> Try it
Please return the records below exactly as they appear, leaving every picture out.

> Data
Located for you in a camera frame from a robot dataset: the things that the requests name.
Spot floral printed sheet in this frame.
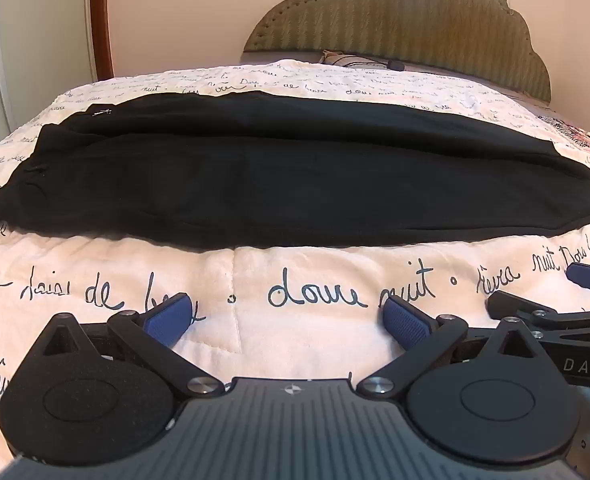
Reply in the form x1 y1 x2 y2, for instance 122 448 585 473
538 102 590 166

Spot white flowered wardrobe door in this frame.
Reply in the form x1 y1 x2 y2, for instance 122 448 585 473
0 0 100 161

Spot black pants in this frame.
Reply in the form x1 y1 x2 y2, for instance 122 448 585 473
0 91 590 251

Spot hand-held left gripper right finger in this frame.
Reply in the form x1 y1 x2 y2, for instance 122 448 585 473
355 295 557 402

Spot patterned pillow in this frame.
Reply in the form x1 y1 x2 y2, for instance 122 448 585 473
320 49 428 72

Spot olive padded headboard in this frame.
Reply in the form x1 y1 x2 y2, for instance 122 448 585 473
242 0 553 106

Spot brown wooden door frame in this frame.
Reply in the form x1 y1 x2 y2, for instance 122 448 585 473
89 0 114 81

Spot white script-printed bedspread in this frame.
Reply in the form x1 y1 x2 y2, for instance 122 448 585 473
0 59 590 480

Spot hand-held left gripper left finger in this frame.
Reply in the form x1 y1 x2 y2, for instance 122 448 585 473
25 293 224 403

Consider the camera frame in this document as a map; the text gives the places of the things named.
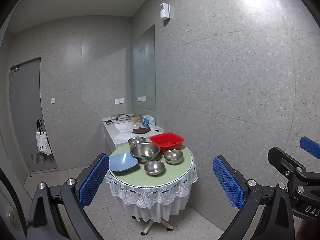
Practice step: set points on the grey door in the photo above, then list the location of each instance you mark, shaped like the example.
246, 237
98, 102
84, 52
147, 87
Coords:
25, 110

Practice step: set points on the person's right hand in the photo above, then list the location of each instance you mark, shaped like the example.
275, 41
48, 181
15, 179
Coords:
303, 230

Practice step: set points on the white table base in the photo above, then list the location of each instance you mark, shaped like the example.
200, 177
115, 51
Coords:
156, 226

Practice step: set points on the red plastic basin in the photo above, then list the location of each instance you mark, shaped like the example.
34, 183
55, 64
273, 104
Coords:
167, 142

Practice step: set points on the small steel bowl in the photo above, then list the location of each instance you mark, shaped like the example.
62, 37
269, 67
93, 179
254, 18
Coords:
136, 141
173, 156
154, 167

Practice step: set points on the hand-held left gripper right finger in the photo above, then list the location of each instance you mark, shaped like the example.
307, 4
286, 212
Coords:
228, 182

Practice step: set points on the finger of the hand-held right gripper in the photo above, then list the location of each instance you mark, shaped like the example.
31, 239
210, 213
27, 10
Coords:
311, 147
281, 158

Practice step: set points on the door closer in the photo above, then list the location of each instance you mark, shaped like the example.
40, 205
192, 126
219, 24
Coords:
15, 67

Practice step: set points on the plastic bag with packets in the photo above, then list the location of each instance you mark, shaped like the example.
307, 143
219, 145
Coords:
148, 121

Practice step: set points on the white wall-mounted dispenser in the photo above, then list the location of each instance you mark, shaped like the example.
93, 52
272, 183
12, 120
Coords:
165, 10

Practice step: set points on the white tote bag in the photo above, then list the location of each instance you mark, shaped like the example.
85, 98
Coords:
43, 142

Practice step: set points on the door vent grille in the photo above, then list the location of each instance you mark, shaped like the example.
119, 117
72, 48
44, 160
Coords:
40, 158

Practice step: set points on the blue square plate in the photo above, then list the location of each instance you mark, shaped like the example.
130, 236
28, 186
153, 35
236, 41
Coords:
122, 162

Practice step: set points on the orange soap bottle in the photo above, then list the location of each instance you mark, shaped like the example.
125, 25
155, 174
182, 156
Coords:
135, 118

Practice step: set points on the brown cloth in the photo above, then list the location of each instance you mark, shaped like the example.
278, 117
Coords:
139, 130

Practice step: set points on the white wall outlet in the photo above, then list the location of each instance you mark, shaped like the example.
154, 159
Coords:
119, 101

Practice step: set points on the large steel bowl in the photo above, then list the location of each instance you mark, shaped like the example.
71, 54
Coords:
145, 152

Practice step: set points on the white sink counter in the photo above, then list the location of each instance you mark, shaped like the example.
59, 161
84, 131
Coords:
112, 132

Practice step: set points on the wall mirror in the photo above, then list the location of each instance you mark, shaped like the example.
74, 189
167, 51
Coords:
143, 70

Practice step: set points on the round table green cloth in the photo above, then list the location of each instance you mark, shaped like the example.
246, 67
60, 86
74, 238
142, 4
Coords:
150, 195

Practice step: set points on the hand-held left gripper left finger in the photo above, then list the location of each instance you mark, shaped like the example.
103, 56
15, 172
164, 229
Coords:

> Completed task
Located for you in a camera frame from a robot dataset: the things that the requests name.
Spot floral printed sheet in this frame.
Reply in the form x1 y1 x2 y2, for instance 122 448 585 473
538 102 590 166

Spot white flowered wardrobe door in this frame.
Reply in the form x1 y1 x2 y2, for instance 122 448 585 473
0 0 100 161

Spot black pants in this frame.
Reply in the form x1 y1 x2 y2, for instance 122 448 585 473
0 91 590 251

Spot hand-held left gripper right finger in this frame.
Reply in the form x1 y1 x2 y2, for instance 122 448 585 473
355 295 557 402

Spot patterned pillow in this frame.
Reply in the form x1 y1 x2 y2, for instance 122 448 585 473
320 49 428 72

Spot olive padded headboard in this frame.
Reply in the form x1 y1 x2 y2, for instance 122 448 585 473
242 0 553 106

Spot brown wooden door frame in this frame.
Reply in the form x1 y1 x2 y2, for instance 122 448 585 473
89 0 114 81

Spot white script-printed bedspread in this frame.
Reply in the form x1 y1 x2 y2, for instance 122 448 585 473
0 59 590 480

Spot hand-held left gripper left finger in this frame.
Reply in the form x1 y1 x2 y2, for instance 122 448 585 473
25 293 224 403

Consider the camera frame in this document as a map; the text gives the places of the things named.
Practice step: set points on the grey door in the photo above, then list the location of each instance you mark, shaped like the example.
246, 237
98, 102
84, 52
147, 87
Coords:
25, 110

Practice step: set points on the person's right hand in the photo above, then list the location of each instance you mark, shaped like the example.
275, 41
48, 181
15, 179
Coords:
303, 230

Practice step: set points on the white table base in the photo above, then list the location of each instance you mark, shaped like the example.
200, 177
115, 51
Coords:
156, 226

Practice step: set points on the red plastic basin in the photo above, then list the location of each instance you mark, shaped like the example.
34, 183
55, 64
273, 104
Coords:
167, 142

Practice step: set points on the small steel bowl in the photo above, then list the location of each instance you mark, shaped like the example.
62, 37
269, 67
93, 179
254, 18
Coords:
136, 141
173, 156
154, 167

Practice step: set points on the hand-held left gripper right finger in the photo above, then list the location of each instance you mark, shaped like the example.
307, 4
286, 212
Coords:
228, 182

Practice step: set points on the finger of the hand-held right gripper in the photo above, then list the location of each instance you mark, shaped like the example.
31, 239
210, 213
27, 10
Coords:
311, 147
281, 158

Practice step: set points on the door closer in the photo above, then list the location of each instance you mark, shaped like the example.
40, 205
192, 126
219, 24
Coords:
15, 67

Practice step: set points on the plastic bag with packets in the photo above, then list the location of each instance you mark, shaped like the example.
307, 143
219, 145
Coords:
148, 121

Practice step: set points on the white wall-mounted dispenser in the photo above, then list the location of each instance you mark, shaped like the example.
93, 52
272, 183
12, 120
Coords:
165, 10

Practice step: set points on the white tote bag in the photo above, then list the location of each instance you mark, shaped like the example.
85, 98
Coords:
43, 142

Practice step: set points on the door vent grille in the photo above, then list the location of each instance you mark, shaped like the example.
119, 117
72, 48
44, 160
Coords:
40, 158

Practice step: set points on the blue square plate in the photo above, then list the location of each instance you mark, shaped like the example.
130, 236
28, 186
153, 35
236, 41
Coords:
122, 162

Practice step: set points on the orange soap bottle in the photo above, then list the location of each instance you mark, shaped like the example.
125, 25
155, 174
182, 156
Coords:
135, 118

Practice step: set points on the brown cloth in the photo above, then list the location of each instance you mark, shaped like the example.
278, 117
Coords:
139, 130

Practice step: set points on the white wall outlet in the photo above, then list the location of each instance you mark, shaped like the example.
154, 159
Coords:
119, 101

Practice step: set points on the large steel bowl in the photo above, then list the location of each instance you mark, shaped like the example.
71, 54
Coords:
145, 152

Practice step: set points on the white sink counter in the photo above, then list the location of each instance you mark, shaped like the example.
59, 161
84, 131
Coords:
112, 132

Practice step: set points on the wall mirror in the photo above, then list the location of each instance you mark, shaped like the example.
74, 189
167, 51
Coords:
143, 70

Practice step: set points on the round table green cloth in the photo above, then list the location of each instance you mark, shaped like the example.
246, 67
60, 86
74, 238
142, 4
Coords:
150, 195

Practice step: set points on the hand-held left gripper left finger in the photo above, then list the location of each instance you mark, shaped like the example.
103, 56
15, 172
164, 229
Coords:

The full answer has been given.